[Start of Attachment]

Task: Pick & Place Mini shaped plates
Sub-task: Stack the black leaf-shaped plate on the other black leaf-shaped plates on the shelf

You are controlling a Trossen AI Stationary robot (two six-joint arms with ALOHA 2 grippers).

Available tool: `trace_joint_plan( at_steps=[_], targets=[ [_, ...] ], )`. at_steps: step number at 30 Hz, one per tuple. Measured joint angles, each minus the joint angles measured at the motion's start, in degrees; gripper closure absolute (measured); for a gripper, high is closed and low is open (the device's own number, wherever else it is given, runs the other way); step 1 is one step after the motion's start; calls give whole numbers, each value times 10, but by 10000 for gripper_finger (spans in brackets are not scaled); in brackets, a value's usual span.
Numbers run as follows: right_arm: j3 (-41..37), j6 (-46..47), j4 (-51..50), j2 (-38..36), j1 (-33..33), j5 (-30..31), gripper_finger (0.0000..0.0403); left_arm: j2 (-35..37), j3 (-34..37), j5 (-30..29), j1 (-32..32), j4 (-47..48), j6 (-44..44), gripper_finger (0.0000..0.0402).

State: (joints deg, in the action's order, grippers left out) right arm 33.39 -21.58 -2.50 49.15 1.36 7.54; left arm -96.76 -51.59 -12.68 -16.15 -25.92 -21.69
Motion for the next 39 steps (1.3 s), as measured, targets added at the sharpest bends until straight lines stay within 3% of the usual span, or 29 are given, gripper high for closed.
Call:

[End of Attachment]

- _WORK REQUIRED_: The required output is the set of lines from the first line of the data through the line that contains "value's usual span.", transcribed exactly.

- _RESULT OF THE TASK_:
Task: Pick & Place Mini shaped plates
Sub-task: Stack the black leaf-shaped plate on the other black leaf-shaped plates on the shelf

You are controlling a Trossen AI Stationary robot (two six-joint arms with ALOHA 2 grippers).

Available tool: `trace_joint_plan( at_steps=[_], targets=[ [_, ...] ], )`. at_steps: step number at 30 Hz, one per tuple. Measured joint angles, each minus the joint angles measured at the motion's start, in degrees; gripper closure absolute (measured); for a gripper, high is closed and low is open (the device's own number, wherever else it is given, runs the other way); step 1 is one step after the motion's start; calls give whole numbers, each value times 10, but by 10000 for gripper_finger (spans in brackets are not scaled); in brackets, a value's usual span.

The work on this exercise has been finished.